STRASS. Écoute, Oswald, et crois ! Pour vivre beaucoup, vis peu, mange, bois, dors, maintiens-toi frais, dispos, de joyeuse humeur. Ne pense qu’à toi, ne t’attache à personne ! Pas d’amour, pas de pitié, pas de colère, pas de tête, pas de cœur, rien qui trouble, rien qui passionne, rien qui émeuve. Construis-toi une carapace d’égoïsme, et tu mourras dans la peau d’un vieillard !


Scène III.

Les Mêmes, KRABB.

KRABB, qui a entendu ces derniers mots. Ou encore d’une bonne indigestion, la fin la plus noble de l’homme.

OSWALD. Krabb !

KRABB, apercevant dans la coulisse le corps de Walter. Tiens, le gentilhomme du Ravin de la Croix de Pierre, celui qui a fait manquer notre coup, le jour où l’on s’est occupé du tien !

OSWALD. D’où viens-tu ?

KRABB. D’une touffe d’orties, où mon cheval m’a déposé en voulant suivre ton noble coursier. Je me suis relevé, pique au vif de la conduite de cet animal… c’est le mot ! et je te cherchais par monts et par vaux, quand, guidé tout à l’heure par des cliquetis d’épées, je me suis dit : cela sent Oswald !
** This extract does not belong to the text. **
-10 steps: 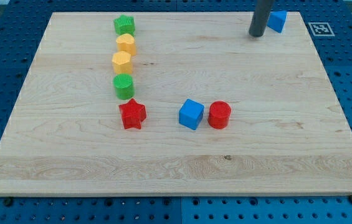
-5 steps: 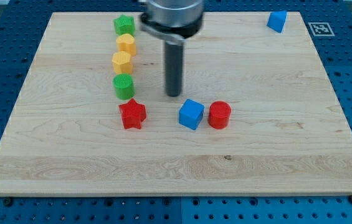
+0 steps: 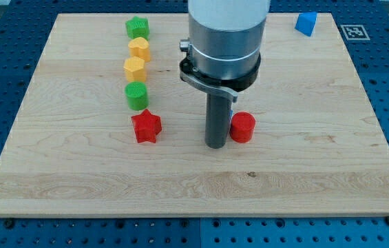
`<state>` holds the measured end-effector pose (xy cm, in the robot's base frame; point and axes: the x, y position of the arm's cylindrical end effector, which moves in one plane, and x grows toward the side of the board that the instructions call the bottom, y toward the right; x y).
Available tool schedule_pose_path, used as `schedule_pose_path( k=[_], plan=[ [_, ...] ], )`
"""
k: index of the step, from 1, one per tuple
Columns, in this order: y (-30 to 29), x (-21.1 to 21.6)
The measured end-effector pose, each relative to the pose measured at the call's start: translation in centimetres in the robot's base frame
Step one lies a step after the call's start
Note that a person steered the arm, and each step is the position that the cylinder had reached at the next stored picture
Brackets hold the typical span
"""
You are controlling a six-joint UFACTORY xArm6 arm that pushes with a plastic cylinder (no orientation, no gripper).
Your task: Push the blue cube below the blue triangle
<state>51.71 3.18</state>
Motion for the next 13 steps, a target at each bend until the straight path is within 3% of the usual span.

OSWALD, souriant. Il me découvrirait en enfer ! Debout, Krabb, et au château de Mansdorf ! Il y avait un obstacle, je l’ai brisé… elle est à moi !

KRABB. Qui donc ?

OSWALD. Olivia !

KRABB, contrarié. Toujours ce minois !

STRASS, sombre. Oswald, Oswald, ne méprisez pas mes conseils… arrêtez-vous !

OSWALD. M’arrêter ! mot stupide créé par l’impuissance ! M’arrêter, quand la passion me brûle, quand le désir me dévore ! Dites donc à ces nuages de ne pas courir où le vent les pousse, à l’eau de remonter la pente, à la foudre de ne pas sillonner les nues quand les électricités se choquent dans les airs !… À d’autres, existence froide, craintive et incolore… vie de couleuvre… sans soleil !… Se traîner cent ans ! mieux vaut bondir un jour… Ma place, c’est où la flamme brille, où la vie déborde, où l’amour m’appelle… Mourir, dis-tu ? oui, mais près d’elle, Olivia… La mort à vos pieds… soit, si un jour j’ai vécu toutes mes années ! (Il s’élance au milieu des arbres et disparaît.)


Scène IV.

STRASS, KRABB.

KRABB. Le même ! toujours le même… Pas plus que jadis, sa tête n’est solide !

STRASS. Au contraire…

KRABB. Avant de la rattacher, docteur, vous auriez dû glisser un petit grain de plomb dans la cervelle… on dit que c’est salutaire !

STRASS, à lui-même. Il a raison… retenez donc la foudre ! Si un jour je peux recommencer mon expérience, je choisirai un tempérament plus calme, une nature plus positive.

KRABB, regardant dans la coulisse. Pauvre gentilhomme… je crois qu’il avait une montre ; quelle heure peut-il bien être ? (Il disparaît. Rentrant, tenant à la main une montre, une bourse et une bague.) Tiens ! elle est arrêtée, sa montre !… Je la mettrai à l’heure.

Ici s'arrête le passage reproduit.